Exercise: Which lines in the records below mention the word "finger"? Copy each one out.

Input material:
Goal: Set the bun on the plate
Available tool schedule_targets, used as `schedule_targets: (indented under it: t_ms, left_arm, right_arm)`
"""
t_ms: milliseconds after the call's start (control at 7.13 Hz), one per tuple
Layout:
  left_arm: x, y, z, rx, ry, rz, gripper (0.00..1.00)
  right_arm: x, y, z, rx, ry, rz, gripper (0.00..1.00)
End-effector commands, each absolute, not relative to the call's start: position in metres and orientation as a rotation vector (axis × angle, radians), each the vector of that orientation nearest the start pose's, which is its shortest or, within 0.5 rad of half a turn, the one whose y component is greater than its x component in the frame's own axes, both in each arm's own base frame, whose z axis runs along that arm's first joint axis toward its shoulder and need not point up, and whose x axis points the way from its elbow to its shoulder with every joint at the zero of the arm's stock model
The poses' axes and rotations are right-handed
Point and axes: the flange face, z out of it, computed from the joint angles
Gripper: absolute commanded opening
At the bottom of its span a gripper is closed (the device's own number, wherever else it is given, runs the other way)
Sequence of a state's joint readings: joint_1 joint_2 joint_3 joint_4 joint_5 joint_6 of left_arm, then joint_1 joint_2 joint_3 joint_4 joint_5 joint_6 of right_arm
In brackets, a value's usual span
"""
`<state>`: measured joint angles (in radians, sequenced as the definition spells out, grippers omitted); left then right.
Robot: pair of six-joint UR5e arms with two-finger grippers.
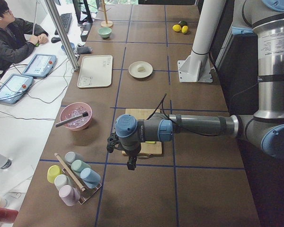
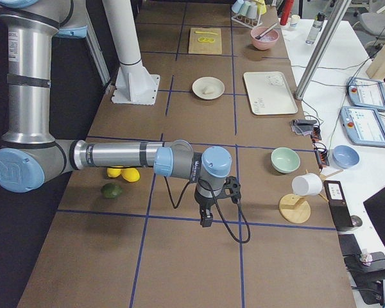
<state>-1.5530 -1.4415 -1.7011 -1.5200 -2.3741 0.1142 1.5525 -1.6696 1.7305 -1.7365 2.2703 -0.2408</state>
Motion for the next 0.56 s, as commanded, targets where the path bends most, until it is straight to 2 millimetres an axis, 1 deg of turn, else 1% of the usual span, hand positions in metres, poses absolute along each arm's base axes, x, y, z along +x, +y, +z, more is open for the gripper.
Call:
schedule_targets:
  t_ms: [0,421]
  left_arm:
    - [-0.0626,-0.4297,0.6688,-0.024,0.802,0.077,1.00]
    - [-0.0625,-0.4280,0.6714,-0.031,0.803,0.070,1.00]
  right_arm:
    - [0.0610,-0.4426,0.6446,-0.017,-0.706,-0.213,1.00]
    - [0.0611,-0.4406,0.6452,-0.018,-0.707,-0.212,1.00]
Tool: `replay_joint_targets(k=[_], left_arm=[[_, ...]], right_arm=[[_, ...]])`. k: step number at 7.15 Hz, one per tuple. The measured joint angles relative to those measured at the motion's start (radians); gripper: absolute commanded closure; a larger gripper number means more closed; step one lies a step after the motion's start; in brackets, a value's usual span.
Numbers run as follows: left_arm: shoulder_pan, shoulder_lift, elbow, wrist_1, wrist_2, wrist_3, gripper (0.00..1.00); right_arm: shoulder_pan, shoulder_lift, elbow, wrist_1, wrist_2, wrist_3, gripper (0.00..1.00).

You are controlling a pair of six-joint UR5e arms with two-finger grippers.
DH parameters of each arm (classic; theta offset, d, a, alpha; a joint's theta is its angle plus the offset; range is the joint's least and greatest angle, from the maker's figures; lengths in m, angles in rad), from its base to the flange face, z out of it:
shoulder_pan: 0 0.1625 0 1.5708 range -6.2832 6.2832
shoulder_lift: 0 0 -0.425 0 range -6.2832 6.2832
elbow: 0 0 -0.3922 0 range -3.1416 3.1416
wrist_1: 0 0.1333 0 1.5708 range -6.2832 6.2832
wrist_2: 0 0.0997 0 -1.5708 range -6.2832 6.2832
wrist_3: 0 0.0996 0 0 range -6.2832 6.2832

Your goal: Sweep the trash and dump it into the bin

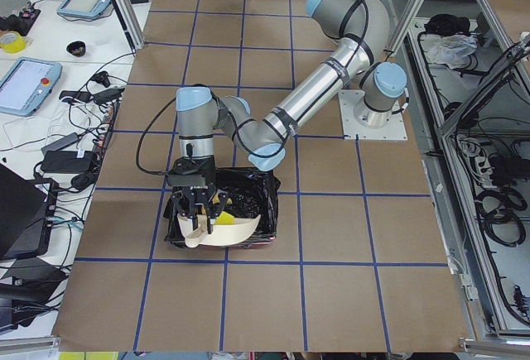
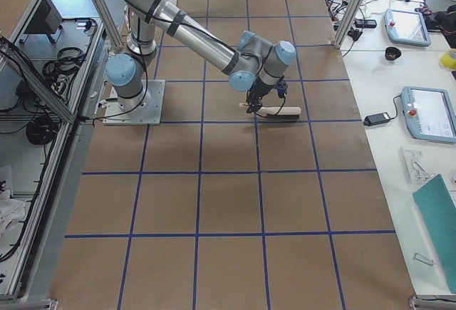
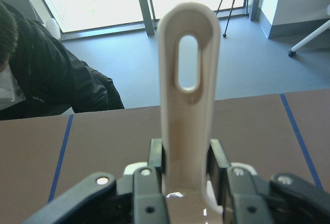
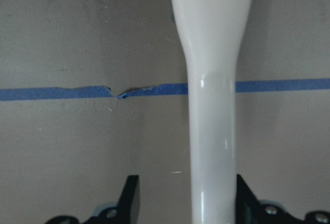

Answer space:
Robot: pair of six-joint UR5e arms with two-finger grippers.
You are controlling a pair of six-joint UR5e arms with two-finger grippers.

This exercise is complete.